Filling and draining is still a work in progress on my build. I bought a ball valve to try and make the process easier, but I haven't figured out a good place to mount the valve yet (it wont fit on the extra port on the pump unfortunately). Even so, I found ways to drain/fill it. I had to re-open/close ports on the reservoir while I rotated the PC to get the liquid to a spot that made it easy to drain, but it worked out OK, just adds some extra time/work. Luckily though my res has 3 ports on top, so I could fill easily without much hassle.

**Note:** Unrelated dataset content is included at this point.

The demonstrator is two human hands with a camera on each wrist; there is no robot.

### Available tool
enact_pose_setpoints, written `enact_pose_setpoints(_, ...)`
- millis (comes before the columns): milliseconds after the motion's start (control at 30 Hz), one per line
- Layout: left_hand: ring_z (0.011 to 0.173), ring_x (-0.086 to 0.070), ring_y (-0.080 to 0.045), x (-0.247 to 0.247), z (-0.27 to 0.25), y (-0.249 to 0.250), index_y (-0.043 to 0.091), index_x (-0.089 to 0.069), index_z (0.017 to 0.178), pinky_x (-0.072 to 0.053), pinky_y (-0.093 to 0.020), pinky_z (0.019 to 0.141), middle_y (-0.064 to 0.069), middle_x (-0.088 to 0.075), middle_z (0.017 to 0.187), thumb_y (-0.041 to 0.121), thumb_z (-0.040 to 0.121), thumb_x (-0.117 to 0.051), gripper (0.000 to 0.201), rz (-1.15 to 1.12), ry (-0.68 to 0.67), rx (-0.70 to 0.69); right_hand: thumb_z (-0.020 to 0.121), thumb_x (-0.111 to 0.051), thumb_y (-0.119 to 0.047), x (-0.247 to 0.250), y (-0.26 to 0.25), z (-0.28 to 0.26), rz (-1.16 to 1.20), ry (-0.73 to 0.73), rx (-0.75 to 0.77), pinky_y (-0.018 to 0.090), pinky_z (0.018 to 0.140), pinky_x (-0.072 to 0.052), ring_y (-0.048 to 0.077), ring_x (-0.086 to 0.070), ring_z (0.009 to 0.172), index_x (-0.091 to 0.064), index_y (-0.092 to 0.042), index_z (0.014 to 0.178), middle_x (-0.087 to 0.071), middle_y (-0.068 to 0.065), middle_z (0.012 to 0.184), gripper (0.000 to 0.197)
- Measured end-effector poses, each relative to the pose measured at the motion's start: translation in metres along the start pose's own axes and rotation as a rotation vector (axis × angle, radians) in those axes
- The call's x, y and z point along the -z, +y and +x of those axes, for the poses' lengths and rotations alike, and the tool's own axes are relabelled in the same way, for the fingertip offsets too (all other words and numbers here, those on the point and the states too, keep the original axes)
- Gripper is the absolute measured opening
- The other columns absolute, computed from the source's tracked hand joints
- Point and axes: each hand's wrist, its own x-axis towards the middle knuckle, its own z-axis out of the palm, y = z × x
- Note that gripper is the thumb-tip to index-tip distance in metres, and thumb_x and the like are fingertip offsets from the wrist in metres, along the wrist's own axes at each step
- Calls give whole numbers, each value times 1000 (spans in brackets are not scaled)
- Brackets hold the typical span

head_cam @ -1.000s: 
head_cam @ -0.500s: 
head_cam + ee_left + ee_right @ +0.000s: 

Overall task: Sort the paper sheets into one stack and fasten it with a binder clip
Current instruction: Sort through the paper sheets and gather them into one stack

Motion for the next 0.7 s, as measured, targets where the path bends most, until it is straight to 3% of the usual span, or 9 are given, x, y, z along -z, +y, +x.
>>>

Having the res lower in the build helped me use those top fill ports, but I think even if it was mounted higher on the wall, I could have made it work with a good funnel (maybe one that has a flexible tube or something).

If you want any specific measurements, I can try and get those to you, and good luck with your build!

  • 43 months ago
  • 1 point

How is the Motherboard? I've seen mixed reviews on it and wonder as to its performance. +1 for SFF LC

  • 43 months ago
  • 2 points

Thanks! I've had no issues with it. In fact I'm using the preset overclock parameters provided by the XMP settings in the ASRock BIOS. I know that's probably frowned upon in the overclocking scene, but it's worked well for me. I'm at a stable 4 GHz on the CPU and 3000 MHz on the RAM, and it was easy as changing one BIOS setting.

The only issue I struggled with on the Motherboard was the fact that it used a Narrow ILM socket. But that was fairly easily resolved with the mounting bracket adapter. (Also replace the jet engine they call a stock heatsink/fan. That thing is seriously trash).

It helps that this board is the only X99 mini itx board available (unless of course you're willing to go with the ASRock EPC612D4I), so in some sense you have no choice if you wanna go x99, but all things considered I'm very happy with it so far.

  • 43 months ago
  • 1 point

those fittings prices add up quickly! nice to see a build like these

  • 41 months ago
  • 1 point

Great build. I'm getting the components together for a similar build and wondered if you could give some advice.

Just seen a review of the 280mm rad http://www.xtremerigs.net/2016/02/14/alphacool-nexxxos-st30-280mm-radiator-review/2/

It doesn't look like the EKWB compression fittings I was going to use will fit - ( they are 22mm wide. ) Did you find the fittings hard to fit when your fans were added to the radiator.?

  • 41 months ago
  • 2 points

No, I had no problem with my fittings hitting the radiator fans. I'm not sure the exact dimensions I had to work with though. I could have just been lucky since my fittings are only designed for 12mm hard tubing, but I didn't feel like I was too cramped on space for a potentially larger fitting to work.